Loading Logical Records into Tables
The INTO TABLE clause allows you to tell which table you want to load data into. To load multiple tables, you would include one INTO TABLE clause for each table you wish to load.
The INTO TABLE clause may continue with some options for loading that table. For example, you may specify different options (INSERT, APPEND, REPLACE) for each table in order to tell SQL*Loader what to do if data already exists in the table.
The WHEN clause appears after the table name and is followed by one or more field conditions. For example, the following clause indicates that any record with the value ``q'' in the fifth column position should be loaded:
WHEN (5) = 'q'
A WHEN clause can contain several comparisons as long as each is preceded by AND. Parentheses are optional but should be used for clarity with multiple comparisons joined by AND. For example:
WHEN (DEPTNO = '10') AND (JOB = 'SALES')
To evaluate the WHEN clause, SQL*Loader first determines the values of all the fields in the record. Then the WHEN clause is evaluated. A row is inserted into the table only if the WHEN clause is true.
When the control file specifies more fields for a record than are present in the record, SQL*Loader must determine whether the remaining (specified) columns should be considered null, or whether an error should be generated. TRAILING NULLCOLS clause tells SQL*Loader to treat any relatively positioned columns that are not present in the record as null columns.

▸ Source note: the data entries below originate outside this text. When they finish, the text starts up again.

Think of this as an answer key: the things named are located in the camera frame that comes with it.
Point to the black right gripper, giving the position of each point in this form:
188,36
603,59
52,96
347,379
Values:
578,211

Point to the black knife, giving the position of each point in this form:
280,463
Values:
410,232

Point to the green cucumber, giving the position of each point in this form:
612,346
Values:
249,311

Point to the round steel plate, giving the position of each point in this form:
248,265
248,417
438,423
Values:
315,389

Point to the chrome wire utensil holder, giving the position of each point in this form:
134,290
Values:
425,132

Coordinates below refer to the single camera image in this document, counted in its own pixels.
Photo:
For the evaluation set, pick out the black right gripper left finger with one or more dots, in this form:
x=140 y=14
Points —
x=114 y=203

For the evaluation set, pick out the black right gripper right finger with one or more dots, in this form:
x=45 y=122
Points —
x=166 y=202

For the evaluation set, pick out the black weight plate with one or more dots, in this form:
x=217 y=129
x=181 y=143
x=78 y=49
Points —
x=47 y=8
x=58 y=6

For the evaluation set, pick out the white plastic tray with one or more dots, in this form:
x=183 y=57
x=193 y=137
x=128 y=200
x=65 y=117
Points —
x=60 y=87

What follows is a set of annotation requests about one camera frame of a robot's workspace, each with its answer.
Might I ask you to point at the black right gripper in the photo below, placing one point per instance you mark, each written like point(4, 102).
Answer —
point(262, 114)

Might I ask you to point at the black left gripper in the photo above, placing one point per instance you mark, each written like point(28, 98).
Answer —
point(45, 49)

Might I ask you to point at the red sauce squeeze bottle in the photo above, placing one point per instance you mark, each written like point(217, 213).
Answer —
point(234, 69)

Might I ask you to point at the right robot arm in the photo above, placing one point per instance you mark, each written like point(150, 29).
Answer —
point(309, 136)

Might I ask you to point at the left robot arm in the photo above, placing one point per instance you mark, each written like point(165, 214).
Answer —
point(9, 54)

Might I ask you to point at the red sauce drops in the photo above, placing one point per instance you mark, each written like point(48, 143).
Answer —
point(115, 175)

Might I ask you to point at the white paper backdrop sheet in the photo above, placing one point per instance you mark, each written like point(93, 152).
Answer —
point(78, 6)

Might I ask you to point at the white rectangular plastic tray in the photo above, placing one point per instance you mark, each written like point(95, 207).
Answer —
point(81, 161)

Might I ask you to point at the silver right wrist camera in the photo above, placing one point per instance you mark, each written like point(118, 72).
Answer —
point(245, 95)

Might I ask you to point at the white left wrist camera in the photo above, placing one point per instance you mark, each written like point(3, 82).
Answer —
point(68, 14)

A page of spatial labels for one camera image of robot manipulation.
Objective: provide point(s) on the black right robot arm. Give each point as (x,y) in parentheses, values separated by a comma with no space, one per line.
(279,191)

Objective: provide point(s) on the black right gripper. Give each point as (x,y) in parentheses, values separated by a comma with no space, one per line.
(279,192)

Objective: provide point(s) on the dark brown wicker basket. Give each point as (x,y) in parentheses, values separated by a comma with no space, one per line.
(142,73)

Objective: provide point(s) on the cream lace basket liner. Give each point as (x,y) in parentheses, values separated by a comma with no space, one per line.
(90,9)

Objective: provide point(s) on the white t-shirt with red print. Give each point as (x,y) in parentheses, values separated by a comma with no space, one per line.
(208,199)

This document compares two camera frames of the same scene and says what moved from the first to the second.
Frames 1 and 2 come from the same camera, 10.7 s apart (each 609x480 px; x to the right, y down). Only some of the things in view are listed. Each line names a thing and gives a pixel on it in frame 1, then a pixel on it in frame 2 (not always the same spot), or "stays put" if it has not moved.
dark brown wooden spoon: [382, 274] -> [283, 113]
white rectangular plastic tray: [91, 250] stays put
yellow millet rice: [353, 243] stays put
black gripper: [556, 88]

For example, if the following data
10 Accounting
is read with the following control file
INTO TABLE dept TRAILING NULLCOLS ( deptno CHAR TERMINATED BY " ", dname CHAR TERMINATED BY WHITESPACE, loc CHAR TERMINATED BY WHITESPACE )
and the record ends after DNAME, then the remaining LOC field is set to null. Without the TRAILING NULLCOLS clause, an error would be generated, due to missing data.